Ms. MacPherson produced evidence (which the arbitrator found to be cogent) from her doctors as to her current limitations and employability. Pilot did not provide anything that contradicted or cast doubt on her position that she was prevented from doing any work that might be suitable for her. It did not introduce evidence as to any employment options that might be considered reasonable. Right up to the start of the hearing, it refused Ms. MacPherson's request for funding for a rehabilitation caseworker, whose role included co-ordinating vocational rehabilitation. It provided none of its own. It argued that it was denied the opportunity to assess Ms. MacPherson's abilities through a functional capacities assessment, but chose not to arrange one for more than a year after it terminated her benefits.
The arbitrator can only deal with the evidence before her. If the insurer adopts a strategy of sitting back and waiting for the applicant to prove her case, there are risks involved. If the arbitrator accepts the applicant's evidence, it is open to her to find on the balance of probabilities that the applicant was disabled within the meaning of the Schedule. That seems to be what happened here.
Pilot also argued that Ms. MacPherson failed to mitigate her loss. It based this on Ms. MacPherson's refusal to follow her doctors' recommendations that she get psychological help, and the need for a more aggressive approach to her rehabilitation.
The arbitrator attributed Ms. MacPherson's reluctance to obtain psychological treatment to the effect of depression associated with chronic pain. It is clear that Ms. MacPherson was depressed and despondent. However, the insurer legitimately pointed out that there was no evidence to support the arbitrator's finding that Ms. MacPherson's resistance to treatment was related to this.

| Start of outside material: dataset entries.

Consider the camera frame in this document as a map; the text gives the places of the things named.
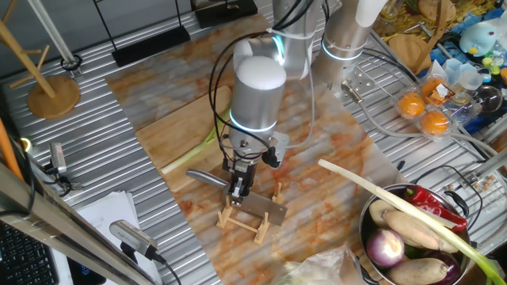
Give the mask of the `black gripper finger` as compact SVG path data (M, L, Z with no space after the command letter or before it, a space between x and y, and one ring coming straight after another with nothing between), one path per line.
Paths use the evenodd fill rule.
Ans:
M242 204L242 181L243 179L239 177L237 181L231 185L231 202L236 206Z
M247 174L243 179L242 197L247 197L250 194L250 189L254 184L254 174Z

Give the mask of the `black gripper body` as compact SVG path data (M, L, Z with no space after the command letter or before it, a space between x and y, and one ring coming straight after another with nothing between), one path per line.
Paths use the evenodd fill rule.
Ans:
M257 170L257 159L240 158L234 161L232 158L224 158L222 168L231 173L231 186L242 178L242 186L251 187Z

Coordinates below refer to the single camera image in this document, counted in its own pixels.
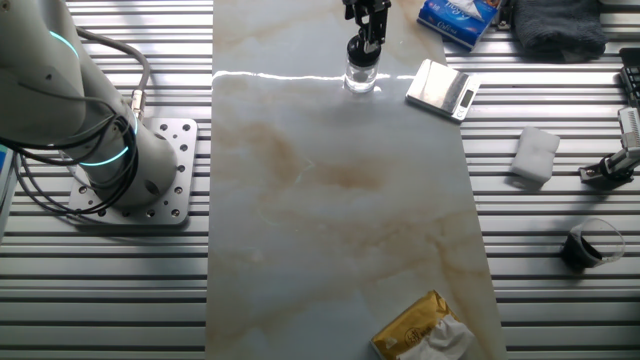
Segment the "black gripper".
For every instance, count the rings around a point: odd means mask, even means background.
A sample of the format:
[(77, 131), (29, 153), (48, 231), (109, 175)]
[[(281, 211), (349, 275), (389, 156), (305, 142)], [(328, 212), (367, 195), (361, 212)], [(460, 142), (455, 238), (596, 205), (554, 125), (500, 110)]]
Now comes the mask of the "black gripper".
[(373, 51), (373, 46), (370, 43), (370, 15), (372, 15), (372, 43), (376, 46), (385, 43), (388, 8), (391, 7), (390, 0), (343, 0), (343, 5), (345, 6), (345, 19), (355, 19), (359, 26), (358, 47), (362, 53), (370, 54)]

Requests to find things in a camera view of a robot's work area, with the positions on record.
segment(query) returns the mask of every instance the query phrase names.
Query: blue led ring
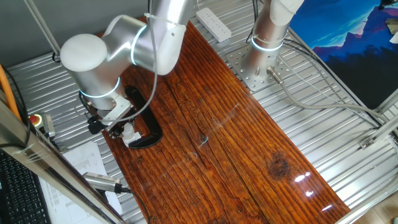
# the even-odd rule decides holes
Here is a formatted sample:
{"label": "blue led ring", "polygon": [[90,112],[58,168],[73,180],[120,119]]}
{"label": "blue led ring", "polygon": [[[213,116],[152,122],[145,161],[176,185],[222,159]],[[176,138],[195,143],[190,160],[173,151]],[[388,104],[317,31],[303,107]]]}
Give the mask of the blue led ring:
{"label": "blue led ring", "polygon": [[118,78],[118,82],[117,82],[116,86],[114,86],[114,88],[111,91],[109,91],[108,93],[105,93],[103,95],[100,95],[100,96],[91,96],[89,94],[83,93],[83,91],[81,91],[81,90],[80,90],[80,92],[81,92],[81,94],[83,94],[87,97],[90,97],[90,98],[101,98],[101,97],[108,96],[109,94],[113,93],[118,88],[119,83],[120,83],[120,77]]}
{"label": "blue led ring", "polygon": [[139,30],[138,30],[138,32],[137,32],[137,34],[136,34],[136,36],[134,37],[134,39],[132,40],[132,44],[131,44],[131,62],[134,64],[134,65],[137,65],[136,64],[136,62],[134,61],[134,48],[136,47],[136,44],[137,44],[137,41],[138,41],[138,37],[141,35],[141,33],[142,33],[142,31],[144,31],[144,29],[146,28],[147,26],[145,25],[145,26],[143,26],[143,27],[141,27]]}
{"label": "blue led ring", "polygon": [[260,47],[258,44],[256,44],[255,41],[254,41],[254,39],[253,39],[253,37],[251,37],[251,42],[253,43],[253,45],[254,45],[257,49],[262,50],[262,51],[268,51],[268,52],[278,50],[278,49],[281,48],[282,45],[284,44],[284,43],[282,43],[279,47],[276,47],[276,48],[273,48],[273,49],[267,49],[267,48],[264,48],[264,47]]}

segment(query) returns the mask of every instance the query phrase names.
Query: paper sheet
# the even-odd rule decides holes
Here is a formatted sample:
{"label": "paper sheet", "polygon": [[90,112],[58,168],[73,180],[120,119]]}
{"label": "paper sheet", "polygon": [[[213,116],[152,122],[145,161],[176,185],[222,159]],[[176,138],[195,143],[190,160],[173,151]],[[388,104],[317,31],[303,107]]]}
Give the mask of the paper sheet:
{"label": "paper sheet", "polygon": [[393,44],[398,44],[398,32],[396,32],[394,34],[394,36],[391,38],[390,42]]}
{"label": "paper sheet", "polygon": [[[88,142],[63,155],[80,174],[93,172],[95,174],[107,175],[102,162],[100,150],[96,143]],[[101,223],[80,206],[72,202],[57,189],[52,187],[43,179],[40,179],[47,208],[52,223],[56,224],[97,224]],[[109,204],[119,214],[122,208],[115,193],[106,192]]]}

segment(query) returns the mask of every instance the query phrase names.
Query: keyboard
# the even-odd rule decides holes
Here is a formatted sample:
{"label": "keyboard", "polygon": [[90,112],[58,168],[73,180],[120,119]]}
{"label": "keyboard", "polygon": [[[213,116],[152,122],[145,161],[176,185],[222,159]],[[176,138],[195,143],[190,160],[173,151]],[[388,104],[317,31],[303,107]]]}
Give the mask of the keyboard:
{"label": "keyboard", "polygon": [[0,149],[0,224],[50,223],[39,178]]}

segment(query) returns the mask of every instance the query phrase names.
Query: power strip
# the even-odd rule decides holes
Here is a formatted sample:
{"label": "power strip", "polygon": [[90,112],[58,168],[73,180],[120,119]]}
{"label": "power strip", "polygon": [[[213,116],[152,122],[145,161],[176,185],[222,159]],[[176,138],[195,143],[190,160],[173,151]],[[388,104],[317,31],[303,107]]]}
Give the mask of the power strip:
{"label": "power strip", "polygon": [[208,8],[197,11],[197,19],[218,42],[226,41],[232,35],[227,26]]}

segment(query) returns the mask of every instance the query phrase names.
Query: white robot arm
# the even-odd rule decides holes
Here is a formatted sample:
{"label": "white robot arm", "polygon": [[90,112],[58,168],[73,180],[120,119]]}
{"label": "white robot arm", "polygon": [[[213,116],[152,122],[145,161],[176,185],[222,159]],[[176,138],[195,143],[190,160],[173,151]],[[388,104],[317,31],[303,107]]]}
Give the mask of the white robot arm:
{"label": "white robot arm", "polygon": [[[148,25],[121,15],[111,21],[102,38],[91,34],[76,35],[61,49],[63,66],[103,120],[101,128],[94,132],[111,131],[116,120],[130,112],[132,104],[126,99],[119,77],[128,66],[134,64],[153,72],[156,64],[158,75],[166,75],[177,63],[185,27],[196,2],[151,1],[153,8],[152,15],[147,15],[150,17]],[[264,1],[263,11],[254,25],[251,50],[246,57],[248,61],[243,63],[247,71],[266,70],[276,63],[275,55],[279,53],[290,20],[302,3],[303,0]]]}

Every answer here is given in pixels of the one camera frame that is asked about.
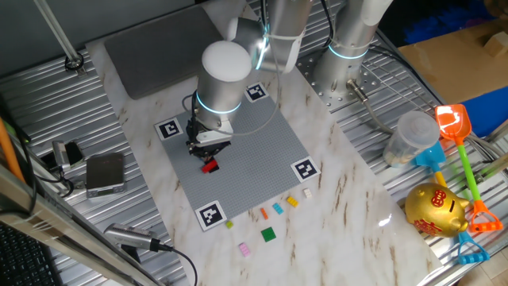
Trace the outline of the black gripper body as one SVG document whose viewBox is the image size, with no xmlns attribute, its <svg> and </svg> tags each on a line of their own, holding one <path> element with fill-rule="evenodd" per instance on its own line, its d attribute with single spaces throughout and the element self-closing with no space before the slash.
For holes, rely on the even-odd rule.
<svg viewBox="0 0 508 286">
<path fill-rule="evenodd" d="M 224 148 L 231 145 L 230 141 L 223 141 L 219 143 L 201 143 L 197 140 L 187 141 L 187 148 L 189 150 L 189 154 L 196 157 L 213 157 L 217 155 Z"/>
</svg>

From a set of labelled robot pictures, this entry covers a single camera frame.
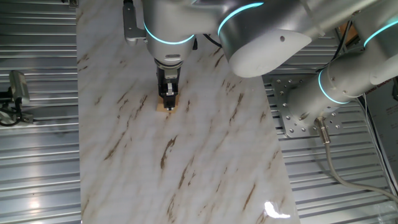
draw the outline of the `wooden block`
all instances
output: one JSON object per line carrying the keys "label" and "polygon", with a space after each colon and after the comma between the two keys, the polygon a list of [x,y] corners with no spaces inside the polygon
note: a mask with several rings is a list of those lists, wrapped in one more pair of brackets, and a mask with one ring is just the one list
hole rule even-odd
{"label": "wooden block", "polygon": [[165,113],[175,113],[176,110],[178,109],[178,102],[180,99],[180,95],[177,95],[175,97],[175,108],[172,111],[169,111],[168,109],[164,108],[163,106],[163,98],[160,96],[157,96],[157,107],[156,107],[156,111],[158,112],[165,112]]}

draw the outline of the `metal mounting plate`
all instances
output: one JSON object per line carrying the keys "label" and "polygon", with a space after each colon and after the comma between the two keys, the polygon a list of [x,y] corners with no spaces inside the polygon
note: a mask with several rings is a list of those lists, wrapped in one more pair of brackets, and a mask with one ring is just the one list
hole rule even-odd
{"label": "metal mounting plate", "polygon": [[79,1],[78,0],[69,0],[69,7],[73,8],[73,9],[79,7]]}
{"label": "metal mounting plate", "polygon": [[[289,91],[297,85],[305,82],[299,78],[275,78],[272,81],[272,87],[275,91],[277,99],[277,107],[284,125],[284,133],[290,138],[302,138],[310,136],[318,136],[318,130],[315,125],[307,126],[299,120],[294,118],[289,111],[289,104],[287,103],[287,96]],[[338,113],[332,113],[331,116],[325,119],[329,134],[339,134],[343,130],[343,125],[339,119]]]}

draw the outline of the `connector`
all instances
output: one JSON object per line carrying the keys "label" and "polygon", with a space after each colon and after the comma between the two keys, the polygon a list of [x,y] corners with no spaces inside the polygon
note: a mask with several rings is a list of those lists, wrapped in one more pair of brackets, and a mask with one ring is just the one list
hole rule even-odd
{"label": "connector", "polygon": [[328,132],[328,127],[325,124],[325,119],[324,118],[317,118],[315,120],[316,126],[318,126],[319,130],[319,136],[322,139],[323,144],[329,144],[330,143],[330,137],[329,137],[329,132]]}

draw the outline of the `metal bracket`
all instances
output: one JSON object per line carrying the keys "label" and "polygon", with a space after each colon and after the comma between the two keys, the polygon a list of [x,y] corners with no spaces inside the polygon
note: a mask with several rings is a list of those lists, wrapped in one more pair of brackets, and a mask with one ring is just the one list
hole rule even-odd
{"label": "metal bracket", "polygon": [[76,9],[79,7],[79,0],[69,0],[69,8]]}
{"label": "metal bracket", "polygon": [[124,38],[130,46],[135,46],[139,39],[145,39],[145,30],[137,27],[136,8],[132,2],[123,6]]}
{"label": "metal bracket", "polygon": [[33,115],[30,113],[22,113],[22,122],[33,124]]}
{"label": "metal bracket", "polygon": [[[304,81],[299,78],[275,78],[272,81],[272,87],[274,88],[275,97],[277,99],[277,107],[283,121],[284,132],[285,135],[290,138],[319,135],[315,124],[313,126],[307,126],[301,122],[299,118],[293,117],[289,111],[289,104],[287,103],[289,91],[302,82]],[[327,117],[325,119],[325,124],[329,134],[339,134],[343,130],[343,125],[339,119],[338,113],[332,113],[331,116]]]}

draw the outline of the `metal clamp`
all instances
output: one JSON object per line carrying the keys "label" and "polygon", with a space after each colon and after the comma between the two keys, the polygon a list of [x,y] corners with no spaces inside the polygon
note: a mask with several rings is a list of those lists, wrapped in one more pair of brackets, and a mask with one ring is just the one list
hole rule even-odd
{"label": "metal clamp", "polygon": [[135,46],[139,39],[145,39],[145,30],[137,27],[136,8],[132,2],[123,6],[124,38],[130,46]]}

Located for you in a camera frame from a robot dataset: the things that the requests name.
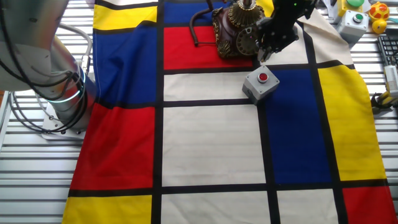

Despite this, there is insufficient reason to disturb the arbitrator's view that, to the date of the hearing, Ms. MacPherson should not be regarded as having taken inadequate steps to address the effects of her injuries. Although the arbitrator described Ms. MacPherson's medical management as "overly restrictive", Ms. McPherson followed the advice of her doctors except for getting psychological help. The arbitrator clearly did not believe that she should be penalised for that. The evidence also indicates that Ms. MacPherson had recently been referred to Dr. Alan Shapiro, a psychologist, for a chronic pain program. In addition, the rehabilitation caseworker proposal that Pilot agreed to fund at the start of the hearing called for education and counselling on pain management.
The arbitrator had some pointed remarks to make about future expectations in this area. Although she did not make her order contingent upon Ms. MacPherson's taking specific steps, she stated:
...this case does not call for weekly income benefits to be paid indefinitely. I hope that the rehabilitation caseworker appointed pursuant to the agreement of the parties reached on the second day of the hearing will assist the Applicant to embark on a rehabilitation program which takes a functional restoration approach and includes psychological treatment.
(Decision, page 18)
This appeal, and the arbitrator's decision, address Ms. MacPherson's situation at a point in time just before she completed her degree. It is open to Pilot to apply for a revocation or variation of her order in the event it believes that Ms. MacPherson's situation has changed. In my view, the arbitrator's comments regarding the expected direction of Ms. MacPherson's rehabilitation efforts would be given serious consideration in any such proceeding.
The appeal is therefore dismissed.
IV. EXPENSES
Ms. MacPherson is entitled to her reasonable appeal expenses.